During Read to Achieve Week, Charlotte Bobcats and Charlotte Sting staff, including Tapscott, new Bobcats General Manager and Head Coach Bernie Bickerstaff and Charlotte Sting Head Coach Trudi Lacey, will read to more than 350 children at local venues, including two elementary schools, two day care centers, a women’s shelter and a children’s hospital. Special features of the week include appearances by Sesame Street characters, reading sessions by the Charlotte Mayor Pat McCrory, local children’s author Glenda Manning, and other special guests.

Each child taking part in Read to Achieve Week will receive a book, a Bobcats t-shirt, bookmark and stickers. Books were donated to the Charlotte Bobcats by several local community partners: The Urban League of Central Carolinas, LightYears Children Inc., Enheart Publishing, Cricket Arena and Sesame Street, and Glenda Manning.

Throughout the week-long national event, the Bobcats and the NBA’s other 29 teams will host reading events in their communities to promote the importance of reading and education to local youth and their families.

Read to Achieve is a year-round program designed to help young people develop a life-long love for reading and encourage adults to read regularly with children.
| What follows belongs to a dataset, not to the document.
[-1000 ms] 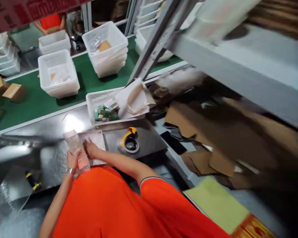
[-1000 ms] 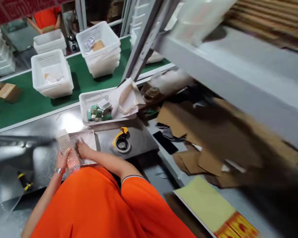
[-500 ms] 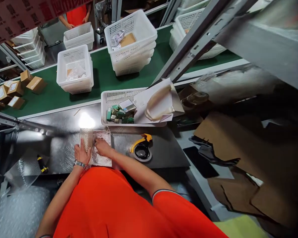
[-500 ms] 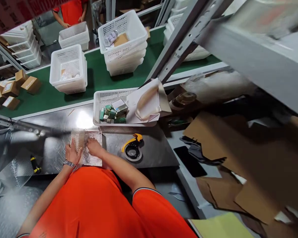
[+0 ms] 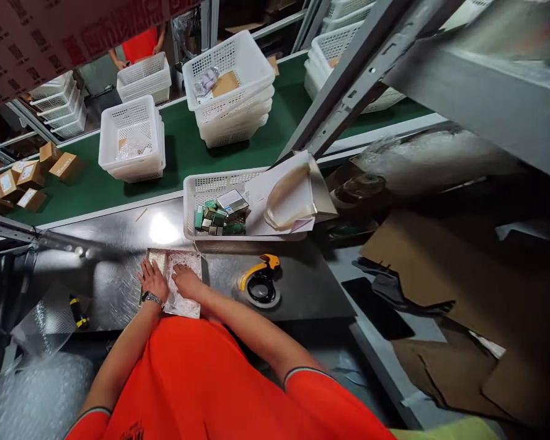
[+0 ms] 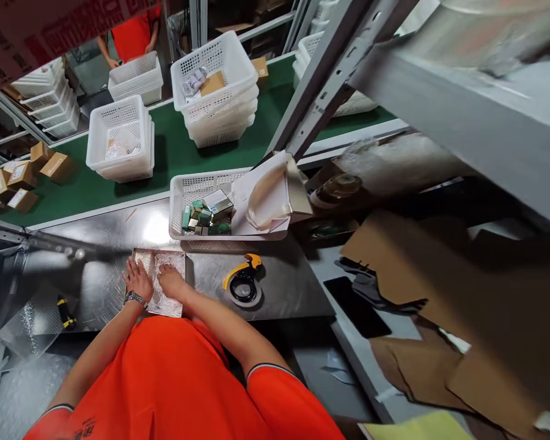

Reaching an estimated 50 million children per year, Read to Achieve is the most extensive educational outreach initiative in the history of professional sports.

In addition to being supported by all 30 NBA teams, Read to Achieve is championed by four WNBA teams, the six teams that make up the NBA’s minor league, the National Development League (NBDL), the NBA’s officials, parents and wives of players organizations, and the NBA Players Association and Retired Players Association.

The Charlotte Bobcats, who select fourth in the 2004 NBA Draft following an expansion draft of players from other NBA teams, will play their inaugural season in 2004-05 at the Charlotte Coliseum before moving to Charlotte’s new Uptown Arena beginning with the 2005-06 NBA season. The Charlotte Sting will play two seasons in the Coliseum prior to their first season in the new uptown arena beginning in the summer of 2006. For more information, visit the Bobcats online at www.bobcatsbasketball.com or Sting online at www.charlottesting.com.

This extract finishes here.